BA :thumbsdown: short sweet well done….ccasion14:


----------



## CassMT (Mar 14, 2013)

why would you put a gopro ad?

maybe fun for y'all, but not fun to watch

i want my 3 minutes back


----------



## d2cycles (Feb 24, 2013)

Those lift chairs looked very comfy!


----------



## redlude97 (Jan 9, 2008)

never grab tindy


----------



## LuckyRVA (Jan 18, 2011)

d2cycles said:


> Those lift chairs looked very comfy!


Mt. Snow in VT has the same lifts. Feels like a couch and has a bubble to pull down when it gets windy. :thumbsup:


----------



## slyder (Jan 18, 2010)

glad I read the comments no need to view the video


----------



## kev711 (Feb 7, 2013)

yup.....pretty lame


----------



## jiangliang (Mar 25, 2014)

I like see this video


----------



## chomps1211 (Mar 30, 2011)

LuckyRVA said:


> Mt. Snow in VT has the same lifts.
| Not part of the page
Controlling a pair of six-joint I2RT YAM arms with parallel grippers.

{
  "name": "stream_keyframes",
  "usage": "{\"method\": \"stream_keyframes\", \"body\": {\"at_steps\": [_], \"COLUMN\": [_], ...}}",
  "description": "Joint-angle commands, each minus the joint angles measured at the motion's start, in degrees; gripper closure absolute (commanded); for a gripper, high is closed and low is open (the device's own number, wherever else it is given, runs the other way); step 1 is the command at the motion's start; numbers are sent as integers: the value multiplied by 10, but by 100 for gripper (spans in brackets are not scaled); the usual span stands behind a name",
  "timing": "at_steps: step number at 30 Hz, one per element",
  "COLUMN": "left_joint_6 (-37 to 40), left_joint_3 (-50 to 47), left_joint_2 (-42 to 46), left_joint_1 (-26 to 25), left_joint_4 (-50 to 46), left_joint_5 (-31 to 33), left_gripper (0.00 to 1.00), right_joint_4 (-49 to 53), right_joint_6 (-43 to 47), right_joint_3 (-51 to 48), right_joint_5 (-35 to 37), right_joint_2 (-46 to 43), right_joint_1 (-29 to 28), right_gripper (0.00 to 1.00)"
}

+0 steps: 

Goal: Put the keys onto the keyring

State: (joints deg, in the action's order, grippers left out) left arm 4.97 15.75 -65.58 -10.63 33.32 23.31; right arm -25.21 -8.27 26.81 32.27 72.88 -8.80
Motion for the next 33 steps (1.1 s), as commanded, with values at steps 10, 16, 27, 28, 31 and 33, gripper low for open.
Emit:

Feels like a couch and has a bubble to pull down when it gets windy. :thumbsup:





slyder said:


> glad I read the comments no need to view the video


I dunno? :dunno: I kinda wanna see those futuristic, comfy, couch bubble lifts! :eusa_clap:


----------



## SnowDogWax (Nov 8, 2013)

Wish they would get them at JayPeak….


----------



## marie4214 (Mar 14, 2014)

pan said:


> Check it out ☮
> GoPro: Snowboarding Experience - YouTube


Welcome to the forum. Ignore the some of the comments on here this site doesn't weed out the the hillbillies,


----------



## snowklinger (Aug 30, 2011)

marie4214 said:


> Welcome to the forum. Ignore the some of the comments on here this site doesn't weed out the the hillbillies,


seriously.

super awesome music and grabs.

fml.


----------